Restate all the data word for word, leaving nothing out.

Stored data
________________________
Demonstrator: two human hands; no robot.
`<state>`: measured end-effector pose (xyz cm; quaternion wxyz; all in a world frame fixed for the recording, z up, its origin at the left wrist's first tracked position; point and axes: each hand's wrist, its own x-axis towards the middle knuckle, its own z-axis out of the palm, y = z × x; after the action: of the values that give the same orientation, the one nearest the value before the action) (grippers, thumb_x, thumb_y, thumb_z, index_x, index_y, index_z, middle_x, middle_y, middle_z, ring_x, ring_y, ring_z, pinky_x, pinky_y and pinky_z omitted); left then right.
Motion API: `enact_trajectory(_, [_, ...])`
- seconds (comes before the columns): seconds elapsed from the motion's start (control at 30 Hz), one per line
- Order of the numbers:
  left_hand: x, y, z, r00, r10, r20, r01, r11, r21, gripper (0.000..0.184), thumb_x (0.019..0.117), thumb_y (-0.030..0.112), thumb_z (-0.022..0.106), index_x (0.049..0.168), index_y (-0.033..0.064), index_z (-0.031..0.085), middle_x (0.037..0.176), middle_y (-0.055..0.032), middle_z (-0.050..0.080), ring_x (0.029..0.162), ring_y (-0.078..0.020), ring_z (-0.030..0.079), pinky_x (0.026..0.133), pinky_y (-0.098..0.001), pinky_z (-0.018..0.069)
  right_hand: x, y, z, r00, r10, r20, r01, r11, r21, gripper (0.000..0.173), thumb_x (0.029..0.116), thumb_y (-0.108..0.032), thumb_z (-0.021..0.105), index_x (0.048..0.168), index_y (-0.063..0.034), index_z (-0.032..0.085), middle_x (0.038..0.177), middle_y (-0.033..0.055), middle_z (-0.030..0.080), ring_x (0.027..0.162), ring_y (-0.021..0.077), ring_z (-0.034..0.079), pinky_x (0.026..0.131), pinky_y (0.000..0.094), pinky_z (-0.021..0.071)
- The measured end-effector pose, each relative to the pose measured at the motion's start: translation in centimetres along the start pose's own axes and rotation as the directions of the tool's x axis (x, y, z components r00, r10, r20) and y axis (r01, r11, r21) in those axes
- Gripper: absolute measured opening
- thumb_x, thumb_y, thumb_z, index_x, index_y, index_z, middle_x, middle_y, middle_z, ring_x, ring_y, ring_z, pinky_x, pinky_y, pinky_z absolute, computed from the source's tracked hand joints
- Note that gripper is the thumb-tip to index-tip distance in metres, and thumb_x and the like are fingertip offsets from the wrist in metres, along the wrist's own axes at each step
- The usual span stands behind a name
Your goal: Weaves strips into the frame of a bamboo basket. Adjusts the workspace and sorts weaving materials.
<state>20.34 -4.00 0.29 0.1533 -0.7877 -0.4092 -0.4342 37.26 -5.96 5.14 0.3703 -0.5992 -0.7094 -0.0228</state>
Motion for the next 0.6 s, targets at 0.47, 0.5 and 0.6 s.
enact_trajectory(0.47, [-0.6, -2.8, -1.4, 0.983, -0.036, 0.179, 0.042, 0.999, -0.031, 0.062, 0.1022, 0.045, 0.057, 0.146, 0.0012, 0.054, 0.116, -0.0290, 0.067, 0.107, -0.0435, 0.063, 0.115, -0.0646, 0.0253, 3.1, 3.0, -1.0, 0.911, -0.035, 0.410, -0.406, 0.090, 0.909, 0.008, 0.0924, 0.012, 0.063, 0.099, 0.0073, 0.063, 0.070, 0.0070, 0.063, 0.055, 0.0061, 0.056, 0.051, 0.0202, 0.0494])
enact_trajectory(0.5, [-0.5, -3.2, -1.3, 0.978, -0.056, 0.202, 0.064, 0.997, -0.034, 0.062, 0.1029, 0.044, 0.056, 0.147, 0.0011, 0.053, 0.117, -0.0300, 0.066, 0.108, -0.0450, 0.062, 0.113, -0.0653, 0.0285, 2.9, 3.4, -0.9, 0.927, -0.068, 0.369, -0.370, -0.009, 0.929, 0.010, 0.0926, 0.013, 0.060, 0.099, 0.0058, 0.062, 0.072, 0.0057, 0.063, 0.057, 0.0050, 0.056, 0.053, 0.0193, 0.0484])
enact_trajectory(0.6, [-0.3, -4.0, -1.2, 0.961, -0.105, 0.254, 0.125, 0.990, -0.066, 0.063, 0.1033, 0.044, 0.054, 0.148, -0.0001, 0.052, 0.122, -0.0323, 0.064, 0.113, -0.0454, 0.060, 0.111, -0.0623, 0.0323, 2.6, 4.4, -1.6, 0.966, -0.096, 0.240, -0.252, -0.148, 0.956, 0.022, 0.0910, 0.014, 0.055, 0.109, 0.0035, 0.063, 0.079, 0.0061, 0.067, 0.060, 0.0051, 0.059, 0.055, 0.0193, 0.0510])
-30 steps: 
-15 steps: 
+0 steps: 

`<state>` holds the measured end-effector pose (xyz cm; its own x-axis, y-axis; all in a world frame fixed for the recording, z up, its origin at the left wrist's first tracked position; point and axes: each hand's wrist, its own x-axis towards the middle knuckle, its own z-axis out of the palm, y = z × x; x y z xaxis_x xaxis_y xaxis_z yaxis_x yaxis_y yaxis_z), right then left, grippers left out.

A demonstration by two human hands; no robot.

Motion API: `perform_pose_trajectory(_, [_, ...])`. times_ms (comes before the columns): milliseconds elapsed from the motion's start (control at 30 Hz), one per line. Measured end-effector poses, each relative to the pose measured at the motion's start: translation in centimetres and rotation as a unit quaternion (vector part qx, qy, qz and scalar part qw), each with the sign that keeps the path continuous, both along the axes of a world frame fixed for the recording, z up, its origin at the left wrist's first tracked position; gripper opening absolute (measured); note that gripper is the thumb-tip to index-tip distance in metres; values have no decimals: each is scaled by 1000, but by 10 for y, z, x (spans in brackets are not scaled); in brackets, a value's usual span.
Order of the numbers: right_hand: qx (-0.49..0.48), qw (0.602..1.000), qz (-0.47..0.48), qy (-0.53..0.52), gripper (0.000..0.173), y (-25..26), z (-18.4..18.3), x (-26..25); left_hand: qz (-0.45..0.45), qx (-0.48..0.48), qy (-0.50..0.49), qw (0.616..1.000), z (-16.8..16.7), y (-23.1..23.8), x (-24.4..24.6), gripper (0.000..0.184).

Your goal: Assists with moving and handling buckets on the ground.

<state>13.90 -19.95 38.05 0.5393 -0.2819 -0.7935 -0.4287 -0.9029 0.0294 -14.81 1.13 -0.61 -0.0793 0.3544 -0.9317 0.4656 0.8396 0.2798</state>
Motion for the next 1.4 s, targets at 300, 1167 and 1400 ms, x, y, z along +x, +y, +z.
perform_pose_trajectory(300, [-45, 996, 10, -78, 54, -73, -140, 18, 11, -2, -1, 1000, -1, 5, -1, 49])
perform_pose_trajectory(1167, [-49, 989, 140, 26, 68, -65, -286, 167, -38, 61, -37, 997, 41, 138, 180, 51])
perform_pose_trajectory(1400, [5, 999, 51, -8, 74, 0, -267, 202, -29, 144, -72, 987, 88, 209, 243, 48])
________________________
Exercise solution:
Demonstrator: two human hands; no robot.
`<state>`: measured end-effector pose (xyz cm; quaternion wxyz; all in a world frame fixed for the recording, z up, its origin at the left wrist's first tracked position; point and axes: each hand's wrist, its own x-axis towards the middle knuckle, its own z-axis out of the palm, y = z × x; after the action: of the values that give the same orientation, the one nearest the value before the action) (grippers, thumb_x, thumb_y, thumb_z, index_x, index_y, index_z, middle_x, middle_y, middle_z, ring_x, ring_y, ring_z, pinky_x, pinky_y and pinky_z omitted); left then right.
Motion API: `enact_trajectory(_, [_, ...])`
- seconds (comes before the columns): seconds elapsed from the motion's start (control at 30 Hz), one per line
- Order of the numbers:
  left_hand: x, y, z, r00, r10, r20, r01, r11, r21, gripper (0.000..0.184), thumb_x (0.019..0.117), thumb_y (-0.030..0.112), thumb_z (-0.022..0.106), index_x (0.049..0.168), index_y (-0.033..0.064), index_z (-0.031..0.085), middle_x (0.037..0.176), middle_y (-0.055..0.032), middle_z (-0.050..0.080), ring_x (0.029..0.162), ring_y (-0.078..0.020), ring_z (-0.030..0.079), pinky_x (0.026..0.133), pinky_y (-0.098..0.001), pinky_z (-0.018..0.069)
  right_hand: x, y, z, r00, r10, r20, r01, r11, r21, gripper (0.000..0.173), thumb_x (0.029..0.116), thumb_y (-0.108..0.032), thumb_z (-0.021..0.105), index_x (0.048..0.168), index_y (-0.063..0.034), index_z (-0.032..0.085), middle_x (0.038..0.177), middle_y (-0.033..0.055), middle_z (-0.030..0.080), ring_x (0.027..0.162), ring_y (-0.021..0.077), ring_z (-0.034..0.079), pinky_x (0.026..0.131), pinky_y (0.000..0.094), pinky_z (-0.021..0.071)
- The measured end-effector pose, each relative to the pose measured at the motion's start: translation in centimetres along the start pose's own axes and rotation as the directions of the tool's x axis (x, y, z components r00, r10, r20) and y axis (r01, r11, r21) in those axes
- Gripper: absolute measured opening
- thumb_x, thumb_y, thumb_z, index_x, index_y, index_z, middle_x, middle_y, middle_z, ring_x, ring_y, ring_z, pinky_x, pinky_y, pinky_z absolute, computed from the source's tracked hand joints
- Note that gripper is the thumb-tip to index-tip distance in metres, and thumb_x and the like are fingertip offsets from the wrist in metres, along the wrist's own axes at each step
- The usual span stands behind a name
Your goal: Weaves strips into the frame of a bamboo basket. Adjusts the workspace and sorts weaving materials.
<state>20.34 -4.00 0.29 0.1533 -0.7877 -0.4092 -0.4342 37.26 -5.96 5.14 0.3703 -0.5992 -0.7094 -0.0228</state>
Motion for the next 0.6 s, targets at 0.47, 0.5 and 0.6 s.
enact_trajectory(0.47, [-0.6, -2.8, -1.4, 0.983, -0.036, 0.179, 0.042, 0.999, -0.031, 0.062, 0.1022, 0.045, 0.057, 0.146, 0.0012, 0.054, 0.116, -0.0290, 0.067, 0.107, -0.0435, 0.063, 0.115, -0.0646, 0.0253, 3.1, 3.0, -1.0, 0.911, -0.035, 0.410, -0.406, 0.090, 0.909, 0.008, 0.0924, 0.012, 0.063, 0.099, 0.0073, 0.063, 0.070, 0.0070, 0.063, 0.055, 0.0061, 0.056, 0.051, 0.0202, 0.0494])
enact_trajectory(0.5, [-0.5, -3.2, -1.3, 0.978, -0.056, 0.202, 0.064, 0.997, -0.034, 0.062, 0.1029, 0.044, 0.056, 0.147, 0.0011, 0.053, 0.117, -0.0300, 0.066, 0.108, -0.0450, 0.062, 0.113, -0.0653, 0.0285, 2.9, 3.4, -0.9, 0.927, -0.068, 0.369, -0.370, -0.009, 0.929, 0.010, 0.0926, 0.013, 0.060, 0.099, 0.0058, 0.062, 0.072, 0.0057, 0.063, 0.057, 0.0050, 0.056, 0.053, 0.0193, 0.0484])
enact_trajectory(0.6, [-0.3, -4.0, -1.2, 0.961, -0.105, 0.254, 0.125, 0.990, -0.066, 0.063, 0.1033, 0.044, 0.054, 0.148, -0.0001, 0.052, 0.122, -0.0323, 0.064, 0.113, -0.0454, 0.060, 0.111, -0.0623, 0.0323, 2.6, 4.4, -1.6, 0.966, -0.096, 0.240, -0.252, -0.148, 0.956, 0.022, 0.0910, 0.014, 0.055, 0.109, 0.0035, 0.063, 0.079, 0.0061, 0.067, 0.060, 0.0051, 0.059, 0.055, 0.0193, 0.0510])
-30 steps: 
-15 steps: 
+0 steps: 

`<state>` holds the measured end-effector pose (xyz cm; its own x-axis, y-axis; all in a world frame fixed for the recording, z up, its origin at the left wrist's first tracked position; point and axes: each hand's wrist, its own x-axis towards the middle knuckle, its own z-axis out of the palm, y = z × x; x y z xaxis_x xaxis_y xaxis_z yaxis_x yaxis_y yaxis_z), right then left, grippers left out.

A demonstration by two human hands; no robot.

Motion API: `perform_pose_trajectory(_, [_, ...])`. times_ms (comes before the columns): milliseconds elapsed from the motion's start (control at 30 Hz), one per line. Measured end-effector poses, each relative to the pose measured at the motion's start: translation in centimetres and rotation as a unit quaternion (vector part qx, qy, qz and scalar part qw), each with the sign that keeps the path continuous, both along the axes of a world frame fixed for the recording, z up, its origin at the left wrist's first tracked position; gripper opening absolute (measured); note that gripper is the thumb-tip to index-tip distance in metres; values have no decimals: each is scaled by 1000, but by 10 for y, z, x (spans in brackets are not scaled); in brackets, a value's usual span.
Order of the numbers: right_hand: qx (-0.49..0.48), qw (0.602..1.000), qz (-0.47..0.48), qy (-0.53..0.52), gripper (0.000..0.173), y (-25..26), z (-18.4..18.3), x (-26..25); left_hand: qz (-0.45..0.45), qx (-0.48..0.48), qy (-0.50..0.49), qw (0.616..1.000), z (-16.8..16.7), y (-23.1..23.8), x (-24.4..24.6), gripper (0.000..0.184).

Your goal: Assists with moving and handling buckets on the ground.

<state>13.90 -19.95 38.05 0.5393 -0.2819 -0.7935 -0.4287 -0.9029 0.0294 -14.81 1.13 -0.61 -0.0793 0.3544 -0.9317 0.4656 0.8396 0.2798</state>
Motion for the next 1.4 s, targets at 300, 1167 and 1400 ms, x, y, z along +x, +y, +z.
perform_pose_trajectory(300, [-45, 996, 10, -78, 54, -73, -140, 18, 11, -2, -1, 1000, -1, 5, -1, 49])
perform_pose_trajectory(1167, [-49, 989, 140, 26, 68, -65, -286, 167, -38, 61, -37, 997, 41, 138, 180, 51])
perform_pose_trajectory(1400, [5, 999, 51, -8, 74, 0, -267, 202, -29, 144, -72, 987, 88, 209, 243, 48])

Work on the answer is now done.